Rapidly Learning Bayesian Networks for Complex System Diagnosis: A Reinforcement Learning Directed Greedy Search Approach

Bayesian networks are a popular diagnosis method, whose structures are usually defined by human experts and parameters are learned from data. For the increasing complexity of modern systems, building their structures based on physical behaviors is becoming a difficult task. However, the improvement of data collection techniques motivates learning their structures from data, where greedy search is a typical iterative method. In each iteration, it generates multiple structure candidates by modifying one edge, evaluates these structures by scores based on data and selects the best structure for the next iteration.

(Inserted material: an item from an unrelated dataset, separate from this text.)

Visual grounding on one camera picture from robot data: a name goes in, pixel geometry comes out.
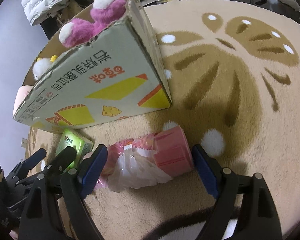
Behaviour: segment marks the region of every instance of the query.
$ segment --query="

This method is costly because there are too many structures to be evaluated. To solve this problem, we frame the traditional greedy search by Markov decision process and propose an efficient Bayesian network learning approach by integrating reinforcement learning into it. In our approach, a convolutional neural network is employed as the value function to approximate scores. Before evaluating structures using data, the neural network is used to predict scores. Structure candidates with a low predicted score are discarded. By avoiding unnecessary computation, the cooperation of reinforcement learning and greedy search effectively improves the learning efficiency. Two systems, a 10-tank system with 21 monitored variables and the classic Tennessee Eastman process with 52 variables, are employed to demonstrate our approach. The experiment results indicate that the computation cost of our method was reduced by 30%similar to 50%, and the diagnosis accuracy was almost the same.